THE TASK —
The listing is to be transcribed in full, with its images left out.
____ GIVEN DATA
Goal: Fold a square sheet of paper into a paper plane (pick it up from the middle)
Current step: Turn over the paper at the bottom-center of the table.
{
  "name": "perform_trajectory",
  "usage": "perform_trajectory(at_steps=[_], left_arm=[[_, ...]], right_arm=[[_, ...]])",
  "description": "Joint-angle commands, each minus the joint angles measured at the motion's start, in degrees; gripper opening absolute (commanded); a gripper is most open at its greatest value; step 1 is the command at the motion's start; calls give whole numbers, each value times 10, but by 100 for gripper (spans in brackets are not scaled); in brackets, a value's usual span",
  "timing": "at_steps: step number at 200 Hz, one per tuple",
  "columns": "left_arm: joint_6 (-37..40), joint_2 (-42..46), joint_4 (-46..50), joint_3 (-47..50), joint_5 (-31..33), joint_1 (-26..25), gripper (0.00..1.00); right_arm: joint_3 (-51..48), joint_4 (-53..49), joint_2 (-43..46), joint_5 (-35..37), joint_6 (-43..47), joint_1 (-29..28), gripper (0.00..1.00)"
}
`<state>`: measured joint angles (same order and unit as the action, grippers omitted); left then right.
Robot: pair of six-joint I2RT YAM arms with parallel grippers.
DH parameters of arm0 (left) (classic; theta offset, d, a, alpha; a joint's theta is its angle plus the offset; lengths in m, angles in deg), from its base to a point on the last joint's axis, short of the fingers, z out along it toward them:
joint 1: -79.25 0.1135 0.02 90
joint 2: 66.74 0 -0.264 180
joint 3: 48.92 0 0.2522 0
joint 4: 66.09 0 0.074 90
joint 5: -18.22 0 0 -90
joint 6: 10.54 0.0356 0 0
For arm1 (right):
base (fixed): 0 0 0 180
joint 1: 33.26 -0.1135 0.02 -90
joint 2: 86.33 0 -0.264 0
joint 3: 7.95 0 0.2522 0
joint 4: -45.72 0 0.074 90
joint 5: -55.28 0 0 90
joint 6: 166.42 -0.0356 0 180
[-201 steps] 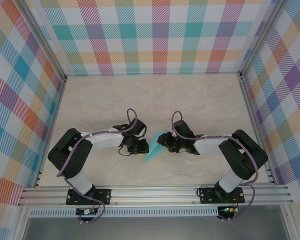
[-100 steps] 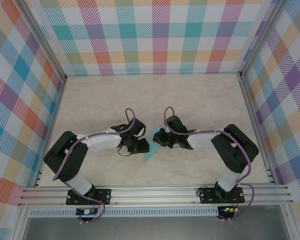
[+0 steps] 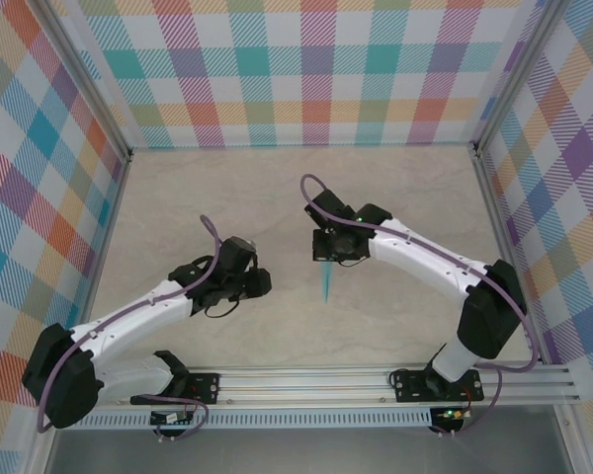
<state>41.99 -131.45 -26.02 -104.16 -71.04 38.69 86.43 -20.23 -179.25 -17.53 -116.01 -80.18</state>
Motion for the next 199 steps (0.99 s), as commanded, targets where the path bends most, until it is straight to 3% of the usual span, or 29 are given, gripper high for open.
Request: perform_trajectory(at_steps=[1,54,106,144,170,199], left_arm=[[-36,40,41,23,78,10,34],[-85,147,77,60,155,20,41],[-91,196,101,77,167,24,44],[-89,199,102,83,162,25,45],[-86,202,100,83,163,26,46],[-87,208,97,84,155,27,47]], right_arm=[[42,-244,-63,163,14,-16,4],[137,-252,-228,147,-25,-73,7],[269,-243,-359,69,-40,-123,18],[255,-141,-336,-46,0,-127,36],[175,-13,-252,-130,17,-127,52],[80,90,-157,-161,18,-123,70]])
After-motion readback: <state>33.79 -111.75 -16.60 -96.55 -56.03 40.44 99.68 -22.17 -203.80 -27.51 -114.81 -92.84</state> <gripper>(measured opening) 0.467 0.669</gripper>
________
ANSWER SPACE —
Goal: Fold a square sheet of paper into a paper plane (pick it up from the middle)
Current step: Turn over the paper at the bottom-center of the table.
{
  "name": "perform_trajectory",
  "usage": "perform_trajectory(at_steps=[_], left_arm=[[_, ...]], right_arm=[[_, ...]])",
  "description": "Joint-angle commands, each minus the joint angles measured at the motion's start, in degrees; gripper opening absolute (commanded); a gripper is most open at its greatest value; step 1 is the command at the motion's start; calls give whole numbers, each value times 10, but by 100 for gripper (spans in brackets are not scaled); in brackets, a value's usual span",
  "timing": "at_steps: step number at 200 Hz, one per tuple",
  "columns": "left_arm: joint_6 (-37..40), joint_2 (-42..46), joint_4 (-46..50), joint_3 (-47..50), joint_5 (-31..33), joint_1 (-26..25), gripper (0.00..1.00); right_arm: joint_3 (-51..48), joint_4 (-53..49), joint_2 (-43..46), joint_5 (-35..37), joint_6 (-43..47), joint_1 (-29..28), gripper (0.00..1.00)"
}
`<state>`: measured joint angles (same order and unit as the action, grippers omitted); left then right.
Robot: pair of six-joint I2RT YAM arms with parallel grippers.
DH parameters of arm0 (left) (classic; theta offset, d, a, alpha; a joint's theta is its angle plus the offset; lengths in m, angles in deg), from its base to a point on the last joint's axis, short of the fingers, z out along it toward them:
joint 1: -79.25 0.1135 0.02 90
joint 2: 66.74 0 -0.264 180
joint 3: 48.92 0 0.2522 0
joint 4: 66.09 0 0.074 90
joint 5: -18.22 0 0 -90
joint 6: 10.54 0.0356 0 0
For arm1 (right):
base (fixed): 0 0 0 180
joint 1: 33.26 -0.1135 0.02 -90
joint 2: 86.33 0 -0.264 0
joint 3: 7.95 0 0.2522 0
joint 4: -45.72 0 0.074 90
joint 5: -55.28 0 0 90
joint 6: 166.42 -0.0356 0 180
[-201 steps] 
[-100 steps] 
[+0 steps] 
<state>41.99 -131.45 -26.02 -104.16 -71.04 38.69 86.43 -20.23 -179.25 -17.53 -116.01 -80.18</state>
Motion for the next 199 steps (0.99 s), as commanded, targets where the path bends most, until it is straight to 3% of the usual span, or 29 are given, gripper high for open.
Request: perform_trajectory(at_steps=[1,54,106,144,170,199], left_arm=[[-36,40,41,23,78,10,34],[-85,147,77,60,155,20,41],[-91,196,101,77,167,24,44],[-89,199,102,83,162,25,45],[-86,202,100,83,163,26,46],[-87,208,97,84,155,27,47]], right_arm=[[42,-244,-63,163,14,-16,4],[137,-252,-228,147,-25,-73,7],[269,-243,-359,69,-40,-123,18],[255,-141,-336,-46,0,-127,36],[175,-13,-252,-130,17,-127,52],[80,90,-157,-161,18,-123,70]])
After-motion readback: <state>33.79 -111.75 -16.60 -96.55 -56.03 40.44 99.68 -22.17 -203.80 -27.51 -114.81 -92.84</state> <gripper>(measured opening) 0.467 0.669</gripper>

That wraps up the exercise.